Un mundo que el diario de la Conferencia Episcopal Italiana, Avvenire, precisamente ayer (aquí) pregonaba: «Es el momento de poner las bases para un nuevo orden mundial», bajo la égida de la más criminal organización masónica internacional, la ONU, y de su profeta Bergoglio.
  
Que Dios nos salve de esta conjura infernal.

2 comentarios:

  1. Aunque hay pocas declaraciones papales sobre el tema de Dios que no deja el pecado sin castigo, las hay y muy explícitas, para que los Cantalamessas laicos y de sotana no aleguen ignorancia de ellas:
    BENEDICTO XV. Encíclica “In præclára summórum” sobre el VI centenario de la muerte de Dante Alighieri (30 de abril de 1921): «La providencia de Dios, que gobierna el mundo en el tiempo y en la eternidad, premia y castiga a los hombres, tanto individualmente como en comunidad, de acuerdo con su responsabilidad».
    PÍO XII. Encílica “Datis nupérrime”, sobre la invasión soviética a Hungría (5 de noviembre de 1956): «El Señor, como justo juez que es, si a menudo castiga los pecados de los particulares solamente después de la muerte, a veces castiga también en esta vida a los gobernantes y a las naciones por sus injusticias, como la historia nos enseña».

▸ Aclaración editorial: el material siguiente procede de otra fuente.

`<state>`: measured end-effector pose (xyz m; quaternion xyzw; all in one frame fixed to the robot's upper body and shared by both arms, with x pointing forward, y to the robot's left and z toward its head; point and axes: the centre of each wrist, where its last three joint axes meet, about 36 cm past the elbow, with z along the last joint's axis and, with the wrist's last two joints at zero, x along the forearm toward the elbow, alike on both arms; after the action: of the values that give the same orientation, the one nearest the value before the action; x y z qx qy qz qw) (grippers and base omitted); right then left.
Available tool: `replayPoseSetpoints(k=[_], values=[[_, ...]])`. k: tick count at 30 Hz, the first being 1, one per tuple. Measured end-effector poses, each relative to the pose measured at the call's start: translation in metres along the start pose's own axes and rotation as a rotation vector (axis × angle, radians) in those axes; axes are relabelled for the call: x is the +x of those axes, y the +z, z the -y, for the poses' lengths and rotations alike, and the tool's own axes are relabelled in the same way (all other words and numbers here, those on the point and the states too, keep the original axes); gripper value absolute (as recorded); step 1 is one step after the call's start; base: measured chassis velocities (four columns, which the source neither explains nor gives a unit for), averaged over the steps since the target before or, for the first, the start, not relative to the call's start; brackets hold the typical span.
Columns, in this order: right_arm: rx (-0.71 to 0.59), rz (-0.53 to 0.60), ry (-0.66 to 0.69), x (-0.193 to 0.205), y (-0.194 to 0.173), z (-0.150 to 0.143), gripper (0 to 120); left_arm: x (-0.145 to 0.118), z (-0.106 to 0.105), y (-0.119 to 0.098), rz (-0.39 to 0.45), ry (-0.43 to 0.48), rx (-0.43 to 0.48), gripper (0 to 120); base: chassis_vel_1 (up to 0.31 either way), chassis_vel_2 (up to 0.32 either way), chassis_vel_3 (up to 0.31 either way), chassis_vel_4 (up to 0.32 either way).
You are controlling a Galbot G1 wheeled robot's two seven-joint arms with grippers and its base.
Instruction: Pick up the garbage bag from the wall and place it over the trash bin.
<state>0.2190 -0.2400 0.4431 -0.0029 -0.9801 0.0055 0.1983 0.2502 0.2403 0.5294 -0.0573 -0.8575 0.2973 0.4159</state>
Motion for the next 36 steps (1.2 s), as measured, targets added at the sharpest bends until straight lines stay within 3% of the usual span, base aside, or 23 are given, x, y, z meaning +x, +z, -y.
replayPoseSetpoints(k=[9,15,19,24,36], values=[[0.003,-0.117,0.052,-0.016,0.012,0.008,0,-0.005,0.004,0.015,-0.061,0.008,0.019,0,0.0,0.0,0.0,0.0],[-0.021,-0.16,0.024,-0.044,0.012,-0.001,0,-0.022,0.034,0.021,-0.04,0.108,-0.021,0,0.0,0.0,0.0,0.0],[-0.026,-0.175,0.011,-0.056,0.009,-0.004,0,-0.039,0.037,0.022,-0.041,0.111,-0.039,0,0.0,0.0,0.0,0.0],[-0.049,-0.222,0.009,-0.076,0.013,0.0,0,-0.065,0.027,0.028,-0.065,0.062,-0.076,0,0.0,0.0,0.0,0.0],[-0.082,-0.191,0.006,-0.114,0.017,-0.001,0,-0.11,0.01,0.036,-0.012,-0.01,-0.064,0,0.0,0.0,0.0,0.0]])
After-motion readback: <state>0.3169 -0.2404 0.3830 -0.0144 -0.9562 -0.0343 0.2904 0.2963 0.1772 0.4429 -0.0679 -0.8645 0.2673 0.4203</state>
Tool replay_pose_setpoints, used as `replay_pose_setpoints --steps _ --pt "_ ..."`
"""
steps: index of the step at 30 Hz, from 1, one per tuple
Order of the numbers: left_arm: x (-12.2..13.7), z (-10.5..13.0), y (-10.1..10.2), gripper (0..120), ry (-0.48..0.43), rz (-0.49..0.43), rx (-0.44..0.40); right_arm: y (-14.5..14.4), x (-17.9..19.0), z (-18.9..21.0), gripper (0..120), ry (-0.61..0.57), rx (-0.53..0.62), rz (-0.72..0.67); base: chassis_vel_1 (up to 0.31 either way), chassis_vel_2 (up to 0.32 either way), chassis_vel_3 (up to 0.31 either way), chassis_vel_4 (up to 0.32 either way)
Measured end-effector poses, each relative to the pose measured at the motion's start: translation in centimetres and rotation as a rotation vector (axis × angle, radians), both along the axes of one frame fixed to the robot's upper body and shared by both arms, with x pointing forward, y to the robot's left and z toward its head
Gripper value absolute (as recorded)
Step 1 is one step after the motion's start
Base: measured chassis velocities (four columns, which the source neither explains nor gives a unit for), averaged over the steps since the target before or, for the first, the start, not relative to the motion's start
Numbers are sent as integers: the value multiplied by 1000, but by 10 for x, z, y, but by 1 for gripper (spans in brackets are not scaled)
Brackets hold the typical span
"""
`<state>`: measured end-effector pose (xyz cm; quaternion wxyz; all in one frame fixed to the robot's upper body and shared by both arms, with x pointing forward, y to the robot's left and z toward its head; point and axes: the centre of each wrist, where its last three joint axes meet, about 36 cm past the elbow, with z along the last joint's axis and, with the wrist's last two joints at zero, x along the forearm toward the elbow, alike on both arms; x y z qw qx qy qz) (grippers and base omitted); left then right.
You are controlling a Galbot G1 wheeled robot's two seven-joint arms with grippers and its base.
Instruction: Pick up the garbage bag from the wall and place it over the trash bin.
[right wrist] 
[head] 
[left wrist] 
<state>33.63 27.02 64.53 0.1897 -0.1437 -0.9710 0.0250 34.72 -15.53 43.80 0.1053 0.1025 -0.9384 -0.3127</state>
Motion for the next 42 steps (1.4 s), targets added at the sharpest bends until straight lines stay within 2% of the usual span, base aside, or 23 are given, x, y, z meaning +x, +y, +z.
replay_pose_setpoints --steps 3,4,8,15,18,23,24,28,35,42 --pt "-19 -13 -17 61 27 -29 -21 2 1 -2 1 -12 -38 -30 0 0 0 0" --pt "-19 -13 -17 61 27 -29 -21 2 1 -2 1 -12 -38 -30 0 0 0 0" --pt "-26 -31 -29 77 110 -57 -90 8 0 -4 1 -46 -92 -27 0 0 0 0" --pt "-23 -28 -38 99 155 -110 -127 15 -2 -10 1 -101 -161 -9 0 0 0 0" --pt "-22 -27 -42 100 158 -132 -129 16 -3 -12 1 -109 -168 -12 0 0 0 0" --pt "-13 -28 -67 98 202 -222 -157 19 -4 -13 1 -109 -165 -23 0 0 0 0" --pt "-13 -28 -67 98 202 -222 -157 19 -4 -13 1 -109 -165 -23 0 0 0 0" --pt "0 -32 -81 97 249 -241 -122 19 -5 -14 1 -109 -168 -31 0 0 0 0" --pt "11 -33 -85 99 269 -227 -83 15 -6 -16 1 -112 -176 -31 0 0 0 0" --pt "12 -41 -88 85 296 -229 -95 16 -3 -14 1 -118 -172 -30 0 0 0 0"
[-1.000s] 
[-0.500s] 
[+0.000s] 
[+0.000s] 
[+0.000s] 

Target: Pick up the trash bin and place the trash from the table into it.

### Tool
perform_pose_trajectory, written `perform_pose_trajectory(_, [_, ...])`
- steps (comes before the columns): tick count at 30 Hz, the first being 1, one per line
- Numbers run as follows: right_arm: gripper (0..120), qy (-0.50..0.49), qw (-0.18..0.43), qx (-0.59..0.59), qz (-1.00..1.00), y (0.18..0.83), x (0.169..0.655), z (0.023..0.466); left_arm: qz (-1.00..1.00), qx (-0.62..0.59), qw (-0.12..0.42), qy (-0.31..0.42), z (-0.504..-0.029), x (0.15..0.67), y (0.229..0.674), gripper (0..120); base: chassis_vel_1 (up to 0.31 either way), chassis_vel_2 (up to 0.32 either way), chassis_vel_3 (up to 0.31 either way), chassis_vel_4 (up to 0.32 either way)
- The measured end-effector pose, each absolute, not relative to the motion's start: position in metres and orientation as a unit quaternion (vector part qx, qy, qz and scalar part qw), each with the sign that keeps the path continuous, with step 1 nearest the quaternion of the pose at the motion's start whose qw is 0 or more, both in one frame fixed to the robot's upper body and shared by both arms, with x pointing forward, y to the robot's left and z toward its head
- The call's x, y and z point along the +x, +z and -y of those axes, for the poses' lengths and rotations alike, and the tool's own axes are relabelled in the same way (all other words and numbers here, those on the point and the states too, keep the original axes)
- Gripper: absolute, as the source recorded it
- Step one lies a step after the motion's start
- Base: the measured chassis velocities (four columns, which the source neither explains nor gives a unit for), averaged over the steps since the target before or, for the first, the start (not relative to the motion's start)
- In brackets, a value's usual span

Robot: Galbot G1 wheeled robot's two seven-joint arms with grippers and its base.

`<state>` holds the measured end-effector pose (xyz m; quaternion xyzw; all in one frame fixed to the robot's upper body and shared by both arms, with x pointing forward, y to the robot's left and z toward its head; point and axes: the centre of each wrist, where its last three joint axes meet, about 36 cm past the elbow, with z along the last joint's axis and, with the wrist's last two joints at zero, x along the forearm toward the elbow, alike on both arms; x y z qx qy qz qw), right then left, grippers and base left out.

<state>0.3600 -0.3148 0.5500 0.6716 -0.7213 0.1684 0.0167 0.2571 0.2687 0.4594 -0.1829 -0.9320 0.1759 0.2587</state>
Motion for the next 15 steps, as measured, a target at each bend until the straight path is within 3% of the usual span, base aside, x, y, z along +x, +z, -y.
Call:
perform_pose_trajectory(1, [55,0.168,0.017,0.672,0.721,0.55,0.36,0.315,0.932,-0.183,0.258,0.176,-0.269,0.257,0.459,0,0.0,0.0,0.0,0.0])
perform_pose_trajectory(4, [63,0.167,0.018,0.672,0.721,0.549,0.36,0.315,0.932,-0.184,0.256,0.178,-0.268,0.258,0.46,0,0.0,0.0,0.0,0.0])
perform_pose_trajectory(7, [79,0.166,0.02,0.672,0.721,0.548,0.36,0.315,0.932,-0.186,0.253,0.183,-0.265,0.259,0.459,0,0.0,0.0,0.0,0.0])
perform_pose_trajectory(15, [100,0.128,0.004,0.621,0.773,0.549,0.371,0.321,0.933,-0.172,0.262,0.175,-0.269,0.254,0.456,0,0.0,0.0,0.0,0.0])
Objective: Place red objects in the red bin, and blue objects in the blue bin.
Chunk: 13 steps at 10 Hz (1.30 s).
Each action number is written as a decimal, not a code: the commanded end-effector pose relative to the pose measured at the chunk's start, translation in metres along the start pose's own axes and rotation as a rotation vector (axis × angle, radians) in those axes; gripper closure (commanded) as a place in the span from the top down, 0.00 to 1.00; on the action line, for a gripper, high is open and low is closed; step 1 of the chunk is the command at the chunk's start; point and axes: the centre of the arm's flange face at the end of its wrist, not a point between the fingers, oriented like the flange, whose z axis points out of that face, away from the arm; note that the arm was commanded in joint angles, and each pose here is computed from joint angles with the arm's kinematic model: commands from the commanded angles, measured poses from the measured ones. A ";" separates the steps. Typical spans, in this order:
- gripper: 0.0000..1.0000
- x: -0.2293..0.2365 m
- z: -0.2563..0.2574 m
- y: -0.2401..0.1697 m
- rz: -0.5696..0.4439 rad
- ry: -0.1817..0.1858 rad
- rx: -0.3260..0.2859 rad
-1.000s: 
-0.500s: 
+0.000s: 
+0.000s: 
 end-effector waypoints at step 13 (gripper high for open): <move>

    También estas dos “joyas” de cuando el modernismo institucionalizado en y después del Vaticano II no se había manifestado TAN descaradamente:
    JUAN XXIII. Radiomensaje a la población de Messina por el 50º aniversario del terremoto de 1908 (28 de diciembre de 1958): «Jesús os dice que huyáis del pecado, causa principal de los grandes castigos, que améis a Dios sobre todas las cosas, que pongáis en Él solo vuestra esperanza y vuestra defensa contra las calamidades, porque “nisi Dóminus ædificáverit domum, in vanum laboravérunt qui ædíficant eam; nisi Dóminus custodíerit civitátem, frustra vígilat qui custódit eam” (Ps. 126, 1-2)».
    PABLO VI. Constitución Apostólica “Indulgentiárum doctrína”, sobre la revisión de las Indulgencias (1 de enero de 1967): «Según nos enseña la divina revelación, las penas son consecuencia de los pecados, infligidas por la santidad y justicia divinas, y han de ser purgadas bien en este mundo, con los dolores, miserias y tristezas de esta vida y especialmente con la muerte, o bien por medio del fuego, los tormentos y las penas cathartérias en la vida futura. Por ello, los fieles siempre estuvieron persuadidos de que el mal camino tenía muchas dificultades y que era áspero, espinoso y nocivo para los que andaban por él. Estas penas se imponen por justo y misericordioso juicio de Dios para purificar las almas y defender la santidad del orden moral, y restituir la gloria de Dios en su plena majestad».